GIVEN INFORMATION -
+ + + +

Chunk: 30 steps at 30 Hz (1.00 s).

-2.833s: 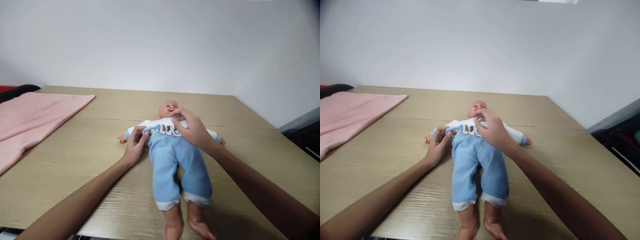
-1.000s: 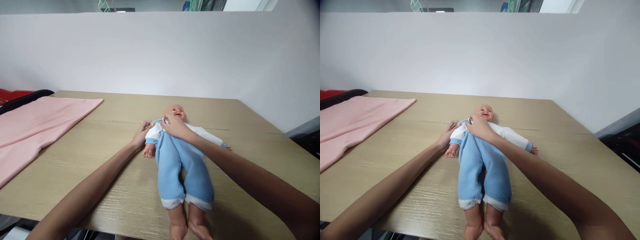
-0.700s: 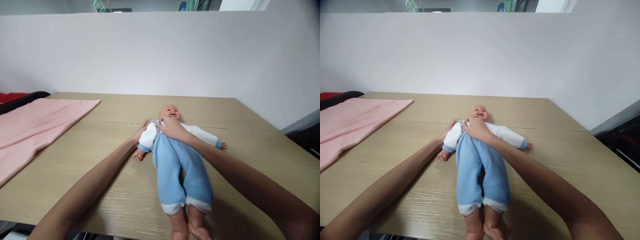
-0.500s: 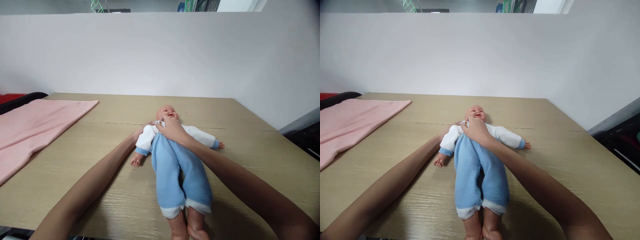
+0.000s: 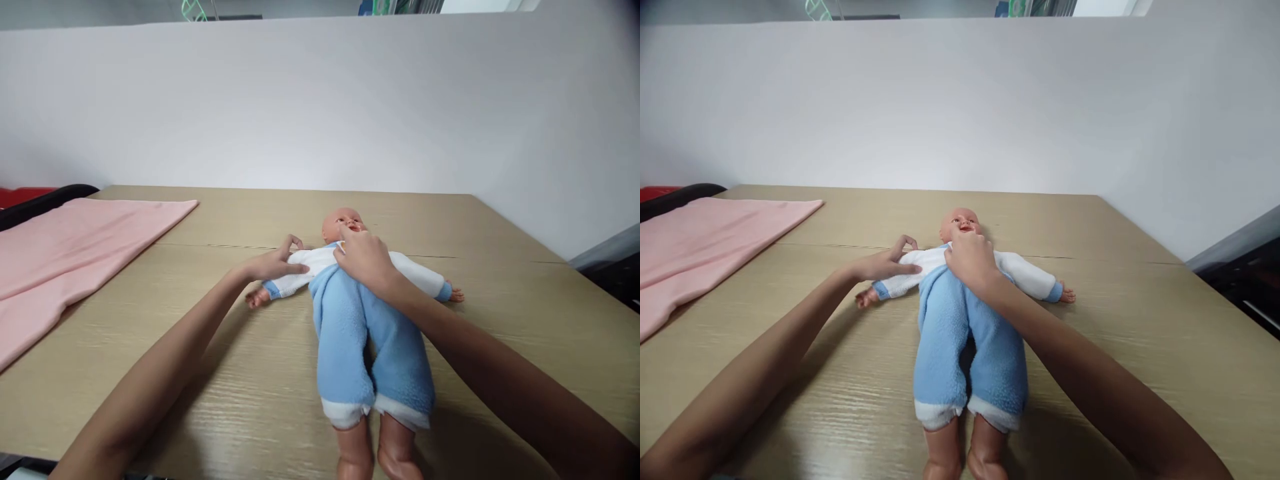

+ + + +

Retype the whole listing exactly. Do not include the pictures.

Chunk: 30 steps at 30 Hz (1.00 s).

-2.833s: 
-1.000s: 
-0.700s: 
-0.500s: 
+0.000s: 

Work on this exercise has been completed.